The risk of ischemic stroke
Combined therapy with estrogen and progestogen or estrogen alone is associated with an increase in the relative risk of ischemic stroke by a factor of 1.5. The risk of hemorrhagic stroke with the use of drugs for HRT is not increased. The relative risk does not depend on the age or timing of menopause, but the initial risk depends heavily on age, so the overall risk of stroke in women receiving HRT will increase with age.
Ischemic heart disease (CHD)
In the randomized controlled clinical trials, there was no evidence of the protective effect of HRT against myocardial infarction in women with / without IHD who received HRT combined (estrogen + progestogen) drugs or only estrogen.
HRT combined (estrogen + progestogen) drugs
The relative risk of coronary heart disease during the use of HRT combined (estrogen + progestogen) drugs slightly increases. Due to the fact that the absolute risk of coronary heart disease greatly depends on age, the number of additional cases of IHD due to taking HRT with combined (estrogen + progestogen) drugs in healthy women of premenopausal age is extremely rare, but increases with age.
Other states
Estrogens can cause fluid retention, which can adversely affect the condition of patients with impaired renal and cardiac function.

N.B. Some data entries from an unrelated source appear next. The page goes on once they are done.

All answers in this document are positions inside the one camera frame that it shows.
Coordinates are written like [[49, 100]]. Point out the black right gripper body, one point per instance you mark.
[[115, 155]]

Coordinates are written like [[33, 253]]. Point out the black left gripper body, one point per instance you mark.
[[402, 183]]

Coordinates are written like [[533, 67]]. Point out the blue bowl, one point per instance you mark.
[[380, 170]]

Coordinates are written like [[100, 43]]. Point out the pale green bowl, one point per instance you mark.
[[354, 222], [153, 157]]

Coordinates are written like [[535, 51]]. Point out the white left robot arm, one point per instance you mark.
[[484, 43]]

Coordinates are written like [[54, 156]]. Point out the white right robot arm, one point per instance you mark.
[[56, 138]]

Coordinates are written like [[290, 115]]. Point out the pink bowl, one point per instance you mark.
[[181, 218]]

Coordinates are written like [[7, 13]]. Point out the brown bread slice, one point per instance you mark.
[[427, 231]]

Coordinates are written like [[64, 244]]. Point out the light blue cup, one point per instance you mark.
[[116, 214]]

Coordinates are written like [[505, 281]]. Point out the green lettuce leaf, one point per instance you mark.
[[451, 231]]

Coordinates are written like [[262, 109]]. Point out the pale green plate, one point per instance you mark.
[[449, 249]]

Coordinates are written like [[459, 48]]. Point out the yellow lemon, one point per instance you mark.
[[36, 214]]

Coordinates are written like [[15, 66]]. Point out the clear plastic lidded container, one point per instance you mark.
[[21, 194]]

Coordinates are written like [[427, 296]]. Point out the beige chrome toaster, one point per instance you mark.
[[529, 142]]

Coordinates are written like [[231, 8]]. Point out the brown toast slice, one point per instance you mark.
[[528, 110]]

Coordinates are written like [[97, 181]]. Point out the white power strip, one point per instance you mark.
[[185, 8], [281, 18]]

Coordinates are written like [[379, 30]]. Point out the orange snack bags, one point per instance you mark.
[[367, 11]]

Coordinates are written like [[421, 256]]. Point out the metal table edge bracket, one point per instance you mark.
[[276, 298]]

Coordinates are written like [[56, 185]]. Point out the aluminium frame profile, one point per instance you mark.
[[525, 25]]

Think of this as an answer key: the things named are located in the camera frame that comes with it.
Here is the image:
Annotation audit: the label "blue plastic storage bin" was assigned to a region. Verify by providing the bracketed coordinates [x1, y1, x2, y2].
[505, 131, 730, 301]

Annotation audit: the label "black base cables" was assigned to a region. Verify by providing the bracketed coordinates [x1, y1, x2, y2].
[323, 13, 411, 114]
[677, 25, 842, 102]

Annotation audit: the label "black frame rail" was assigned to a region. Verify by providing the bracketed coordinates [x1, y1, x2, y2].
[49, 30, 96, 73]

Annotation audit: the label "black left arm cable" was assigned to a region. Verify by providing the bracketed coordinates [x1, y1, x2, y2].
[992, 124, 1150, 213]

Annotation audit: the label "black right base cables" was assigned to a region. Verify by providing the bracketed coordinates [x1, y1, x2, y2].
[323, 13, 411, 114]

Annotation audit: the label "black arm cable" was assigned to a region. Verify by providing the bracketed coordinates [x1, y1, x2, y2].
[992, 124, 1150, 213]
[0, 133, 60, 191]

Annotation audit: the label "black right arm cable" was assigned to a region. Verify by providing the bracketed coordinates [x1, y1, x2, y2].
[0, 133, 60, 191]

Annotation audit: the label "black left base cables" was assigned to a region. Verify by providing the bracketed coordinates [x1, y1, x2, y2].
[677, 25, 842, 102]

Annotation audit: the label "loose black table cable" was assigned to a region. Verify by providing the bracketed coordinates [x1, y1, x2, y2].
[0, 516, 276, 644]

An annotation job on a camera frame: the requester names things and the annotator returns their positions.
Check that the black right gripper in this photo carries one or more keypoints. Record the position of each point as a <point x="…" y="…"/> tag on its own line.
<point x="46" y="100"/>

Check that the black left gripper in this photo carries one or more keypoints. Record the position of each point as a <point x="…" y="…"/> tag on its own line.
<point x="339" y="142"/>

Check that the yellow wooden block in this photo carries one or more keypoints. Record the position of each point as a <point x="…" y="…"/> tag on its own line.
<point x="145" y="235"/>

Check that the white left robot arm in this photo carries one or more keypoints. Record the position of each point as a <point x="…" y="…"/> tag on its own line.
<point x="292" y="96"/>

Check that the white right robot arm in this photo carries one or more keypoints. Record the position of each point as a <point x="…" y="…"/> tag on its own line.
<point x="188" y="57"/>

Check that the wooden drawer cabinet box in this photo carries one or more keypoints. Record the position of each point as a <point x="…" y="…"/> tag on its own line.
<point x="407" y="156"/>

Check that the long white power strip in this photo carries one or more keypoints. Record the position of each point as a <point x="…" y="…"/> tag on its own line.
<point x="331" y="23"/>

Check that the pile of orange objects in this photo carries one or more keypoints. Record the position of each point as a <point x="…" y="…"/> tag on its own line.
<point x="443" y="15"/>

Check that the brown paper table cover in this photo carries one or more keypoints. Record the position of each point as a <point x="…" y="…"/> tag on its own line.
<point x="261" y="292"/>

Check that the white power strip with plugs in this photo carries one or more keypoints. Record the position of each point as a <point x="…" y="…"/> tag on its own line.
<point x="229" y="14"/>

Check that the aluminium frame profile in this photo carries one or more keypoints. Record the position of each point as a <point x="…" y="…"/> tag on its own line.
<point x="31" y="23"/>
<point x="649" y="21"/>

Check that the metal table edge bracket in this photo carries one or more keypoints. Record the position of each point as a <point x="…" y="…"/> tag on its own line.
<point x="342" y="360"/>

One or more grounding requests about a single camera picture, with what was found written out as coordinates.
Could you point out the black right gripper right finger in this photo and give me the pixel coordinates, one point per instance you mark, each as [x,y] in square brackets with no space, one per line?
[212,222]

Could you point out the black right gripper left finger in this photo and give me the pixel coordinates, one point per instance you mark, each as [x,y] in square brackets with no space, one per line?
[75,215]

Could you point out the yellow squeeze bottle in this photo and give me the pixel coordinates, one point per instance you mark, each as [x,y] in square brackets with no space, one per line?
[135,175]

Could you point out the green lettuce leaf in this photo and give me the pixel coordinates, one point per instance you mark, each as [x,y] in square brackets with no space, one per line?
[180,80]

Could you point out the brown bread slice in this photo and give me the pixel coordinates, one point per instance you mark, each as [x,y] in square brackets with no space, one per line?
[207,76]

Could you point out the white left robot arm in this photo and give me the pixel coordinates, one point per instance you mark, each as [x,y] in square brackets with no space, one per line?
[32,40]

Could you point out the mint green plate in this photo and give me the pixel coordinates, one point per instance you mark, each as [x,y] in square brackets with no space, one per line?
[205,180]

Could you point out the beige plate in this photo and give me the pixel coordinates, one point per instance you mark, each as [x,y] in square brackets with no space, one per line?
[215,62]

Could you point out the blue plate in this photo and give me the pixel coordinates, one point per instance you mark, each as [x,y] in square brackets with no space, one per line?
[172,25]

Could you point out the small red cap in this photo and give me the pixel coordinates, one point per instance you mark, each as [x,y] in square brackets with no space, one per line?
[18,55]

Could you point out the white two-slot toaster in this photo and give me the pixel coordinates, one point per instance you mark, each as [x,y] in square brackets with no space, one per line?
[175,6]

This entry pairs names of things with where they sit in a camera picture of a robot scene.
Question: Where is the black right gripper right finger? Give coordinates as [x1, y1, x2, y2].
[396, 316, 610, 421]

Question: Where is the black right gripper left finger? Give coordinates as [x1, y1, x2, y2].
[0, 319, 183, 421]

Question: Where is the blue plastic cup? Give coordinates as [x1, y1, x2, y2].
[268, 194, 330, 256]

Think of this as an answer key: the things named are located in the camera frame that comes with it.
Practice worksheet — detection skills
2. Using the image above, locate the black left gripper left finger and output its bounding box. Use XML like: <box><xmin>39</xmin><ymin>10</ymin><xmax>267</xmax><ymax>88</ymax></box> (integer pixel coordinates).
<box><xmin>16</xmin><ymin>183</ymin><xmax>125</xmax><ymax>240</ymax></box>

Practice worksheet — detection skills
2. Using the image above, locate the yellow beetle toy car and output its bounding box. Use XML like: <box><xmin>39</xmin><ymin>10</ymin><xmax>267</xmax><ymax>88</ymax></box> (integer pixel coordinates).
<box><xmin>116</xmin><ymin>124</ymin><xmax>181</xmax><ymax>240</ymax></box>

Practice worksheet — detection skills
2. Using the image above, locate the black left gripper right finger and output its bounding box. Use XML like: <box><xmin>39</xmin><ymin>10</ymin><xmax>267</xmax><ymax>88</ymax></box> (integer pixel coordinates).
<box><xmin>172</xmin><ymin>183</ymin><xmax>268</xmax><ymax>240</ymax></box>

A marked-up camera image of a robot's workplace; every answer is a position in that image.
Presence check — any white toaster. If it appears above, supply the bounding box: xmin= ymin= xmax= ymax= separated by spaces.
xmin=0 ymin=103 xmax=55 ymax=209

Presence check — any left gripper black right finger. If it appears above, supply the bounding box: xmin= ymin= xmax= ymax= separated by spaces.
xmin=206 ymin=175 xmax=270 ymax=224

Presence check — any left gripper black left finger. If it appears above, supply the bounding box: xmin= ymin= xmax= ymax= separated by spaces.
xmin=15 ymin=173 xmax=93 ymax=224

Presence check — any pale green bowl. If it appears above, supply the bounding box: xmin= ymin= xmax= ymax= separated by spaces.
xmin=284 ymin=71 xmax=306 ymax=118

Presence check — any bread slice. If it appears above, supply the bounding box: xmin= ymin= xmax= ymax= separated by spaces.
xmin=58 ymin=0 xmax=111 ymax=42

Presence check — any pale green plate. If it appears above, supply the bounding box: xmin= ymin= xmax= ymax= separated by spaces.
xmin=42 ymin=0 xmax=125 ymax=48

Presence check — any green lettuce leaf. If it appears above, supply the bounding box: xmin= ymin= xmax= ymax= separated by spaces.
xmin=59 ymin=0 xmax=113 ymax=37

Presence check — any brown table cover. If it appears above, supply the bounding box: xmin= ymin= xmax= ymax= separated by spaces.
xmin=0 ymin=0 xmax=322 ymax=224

In women with hypertriglyceridemia, when taking drugs for HRT in very rare cases, the plasma concentration of triglycerides can significantly increase, which contributes to the development of pancreatitis.
Estrogens increase the concentration of thyroxine-binding globulin, which leads to a general increase in the concentration of circulating thyroid hormones, as measured by the determination of iodine bound to plasma proteins, thyroxine concentration (T4) -chromatographic or radioimmunoassay or triiodothyronine (T3) - radioimmunoassay. The capture test of labeled triiodothyronine shows an elevated level of thyroxin-binding globulin. Levels of free T4 and T3 remain unchanged. The concentration of other binding proteins in the blood plasma, for example, transcortin, globulin, binding sex hormones, can also increase, which leads to an increase in the concentration of circulating glucocorticosteroids and sex hormones, respectively. Concentrations of free or biologically active hormones do not change.It is possible to increase the concentration of other plasma proteins (renin-angiotensin-aldosterone system, α-1-antitrypsin, ceruloplasmin).
The use of HRT does not improve cognitive function. There are reports of an increased risk of developing dementia in women who started using HRT (combined or estrogen-only) after 65 years.
The drug Femoston® mini is not a contraceptive.